I HAVE always been a great admirer of Baroness Betty Boothroyd and was very pleased when she was honoured.
However, I was appalled that she used the nation’s hero, Captain Tom Moore, to try to score a political point and denigrate the Government (The Yorkshire Post, April 21).
Baroness Boothroyd does not say what these ‘lesser problems’ are, with which the Government is supposed to have busied itself.
All I have seen is the Goverment trying to deal with an unprecedented situation which has engulfed the whole world. Things have not always gone to plan – how could they when the factors at play have been virtually unknown? – and “hindsight is a wonderful thing”.
Perhaps, however, hindsight is what is needed now, not for the current problems but for the last time we were engulfed in a life-threatening situation i.e. the Second World War. At that time politicians of all colours worked together and did not criticise each other – antagonistic comments are bound to make people worry even more in a crisis. What we really need now is support for all those doing their best to deal with this dreadful virus – the analysis of where things might have been dealt with differently can come later, in a positive way, to inform actions in any future emergencies.
From: Dr John D Rayner, North Ferriby.
IN the face of continuing reports of problems with supply of PPE to hospitals and other carers and key workers around the country, the Government tiresomely protests again and again that it is working very hard to address the challenges presented by coronavirus.
As a recently retired lecturer, I have to say these protestations remind me of those weaker students who, on receiving a disappointing grade for their efforts with a problem, complain that they really deserve a better mark as they spent so very many hours on their work.
I say to the Government, as I said to my students, that the level of effort is not what matters, it’s the result you produce that earns the reward.
From: Aled Jones, Southcliffe Road, Bridlington.
ONE glorious day soon, Britain will pull through the Covid-19 crisis and, when that historic day comes, it’ll be the brilliant NHS and social care professionals we have to thank.

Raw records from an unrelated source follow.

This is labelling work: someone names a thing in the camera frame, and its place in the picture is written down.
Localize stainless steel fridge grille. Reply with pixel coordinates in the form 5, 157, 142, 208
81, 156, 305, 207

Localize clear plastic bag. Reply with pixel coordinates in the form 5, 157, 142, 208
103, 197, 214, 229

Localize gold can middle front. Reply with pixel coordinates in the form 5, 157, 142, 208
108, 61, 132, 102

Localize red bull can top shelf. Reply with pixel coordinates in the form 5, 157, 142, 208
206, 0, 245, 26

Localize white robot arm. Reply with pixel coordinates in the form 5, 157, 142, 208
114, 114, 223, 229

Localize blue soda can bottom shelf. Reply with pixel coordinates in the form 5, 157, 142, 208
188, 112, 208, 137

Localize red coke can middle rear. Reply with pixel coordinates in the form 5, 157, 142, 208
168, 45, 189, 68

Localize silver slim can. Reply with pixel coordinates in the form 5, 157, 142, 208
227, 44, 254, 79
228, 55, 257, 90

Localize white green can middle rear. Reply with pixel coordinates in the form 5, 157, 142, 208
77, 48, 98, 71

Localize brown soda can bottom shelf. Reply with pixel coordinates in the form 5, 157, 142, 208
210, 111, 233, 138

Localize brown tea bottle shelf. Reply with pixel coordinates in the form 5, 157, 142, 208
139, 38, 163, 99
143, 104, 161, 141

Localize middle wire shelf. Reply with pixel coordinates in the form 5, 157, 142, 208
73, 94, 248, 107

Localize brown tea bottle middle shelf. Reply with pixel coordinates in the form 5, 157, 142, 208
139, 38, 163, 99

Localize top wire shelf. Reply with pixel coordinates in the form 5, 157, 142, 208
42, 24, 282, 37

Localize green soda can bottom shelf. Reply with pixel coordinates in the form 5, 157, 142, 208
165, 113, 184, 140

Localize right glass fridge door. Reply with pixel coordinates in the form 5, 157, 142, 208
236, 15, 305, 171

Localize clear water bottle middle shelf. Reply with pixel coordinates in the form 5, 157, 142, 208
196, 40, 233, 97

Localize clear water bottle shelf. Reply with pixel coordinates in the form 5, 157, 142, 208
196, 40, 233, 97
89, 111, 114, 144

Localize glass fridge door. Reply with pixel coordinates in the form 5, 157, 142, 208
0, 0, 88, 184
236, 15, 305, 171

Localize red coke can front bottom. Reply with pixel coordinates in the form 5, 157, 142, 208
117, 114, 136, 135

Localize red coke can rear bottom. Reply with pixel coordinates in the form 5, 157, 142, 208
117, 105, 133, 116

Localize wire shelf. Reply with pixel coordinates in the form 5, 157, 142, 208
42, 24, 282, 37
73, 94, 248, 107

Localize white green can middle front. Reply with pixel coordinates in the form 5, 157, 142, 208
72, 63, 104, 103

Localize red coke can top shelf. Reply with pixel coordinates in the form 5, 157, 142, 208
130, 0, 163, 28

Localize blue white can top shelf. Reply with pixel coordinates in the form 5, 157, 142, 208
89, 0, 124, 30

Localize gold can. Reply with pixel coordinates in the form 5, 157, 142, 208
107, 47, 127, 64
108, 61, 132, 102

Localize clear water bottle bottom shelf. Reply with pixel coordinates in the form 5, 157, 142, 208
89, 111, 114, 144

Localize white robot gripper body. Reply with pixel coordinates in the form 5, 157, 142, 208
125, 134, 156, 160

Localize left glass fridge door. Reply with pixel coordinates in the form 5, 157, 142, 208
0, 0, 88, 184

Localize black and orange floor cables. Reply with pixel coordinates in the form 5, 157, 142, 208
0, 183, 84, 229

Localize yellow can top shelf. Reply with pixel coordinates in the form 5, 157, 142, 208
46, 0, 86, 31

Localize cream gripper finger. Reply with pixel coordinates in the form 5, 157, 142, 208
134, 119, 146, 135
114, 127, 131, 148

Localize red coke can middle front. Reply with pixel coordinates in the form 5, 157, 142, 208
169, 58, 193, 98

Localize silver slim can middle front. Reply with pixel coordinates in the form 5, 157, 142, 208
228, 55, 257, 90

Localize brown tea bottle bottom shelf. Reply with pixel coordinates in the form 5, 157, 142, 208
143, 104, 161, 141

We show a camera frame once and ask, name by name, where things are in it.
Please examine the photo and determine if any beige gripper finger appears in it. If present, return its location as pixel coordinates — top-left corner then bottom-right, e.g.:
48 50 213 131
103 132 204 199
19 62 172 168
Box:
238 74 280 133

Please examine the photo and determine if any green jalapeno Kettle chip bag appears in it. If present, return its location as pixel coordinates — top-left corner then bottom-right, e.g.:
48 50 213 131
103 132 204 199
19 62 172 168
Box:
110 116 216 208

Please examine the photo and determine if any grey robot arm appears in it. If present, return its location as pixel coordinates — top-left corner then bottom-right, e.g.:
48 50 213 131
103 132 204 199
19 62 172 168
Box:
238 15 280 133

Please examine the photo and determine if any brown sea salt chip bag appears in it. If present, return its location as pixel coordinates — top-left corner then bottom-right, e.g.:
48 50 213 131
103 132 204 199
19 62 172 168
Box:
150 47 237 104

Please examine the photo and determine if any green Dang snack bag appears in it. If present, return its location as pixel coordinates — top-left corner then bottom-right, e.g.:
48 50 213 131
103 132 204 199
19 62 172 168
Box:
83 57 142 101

Nevertheless, I simply can’t help thinking that the monumental double standards of those in so-called authority may also be remembered in legend.
I mean, if it is okay for Londoners and the police to huddle together on Westminster Bridge for a clapping party, thereby starkly breaking social distancing rules, why isn’t it just as okay for distraught people to visit their frightened loved ones in hospitals and care homes?
From: Kevin Dodd, Robin Lane, Hemsworth, Nr Pontefract.
FURTHER to the letter suggesting public sector pay cuts (The Yorkshire Post, April 21), I would contend it is a very sweeping statement.
The issue of redirection of surplus employees, public and private sector, to more meaningful roles is more crucial than pay cuts. Look at Turkey where public sector workers have been retrained to produce PPE. It has to be remembered private sector work for profit where as the public sector provide service.
However, in the current dilemma over adequate PPE in the UK, I am not sure how anybody can continue to provide a service and remain safe.
The private sector were given no notice over closures, which would indicate a knee-jerk reaction. On the other hand I am aware, through adapting or a different way of working, some private firms have increased their business, reduced operating costs and employing more people.
It’s going to be a game of two halves and the analytics need to remain in a sealed box until the final whistle blows.
From: David West, Bay Crescent, Filey.
I USED to watch the daily briefings but got tired of the journalists asking the same questions day after day about
PPE (Jayne Dowle, The Yorkshire Post, April 23).
The Government should be challenged and questioned, but these are not questions of policy. They are questions of logistics and sorting supply problems.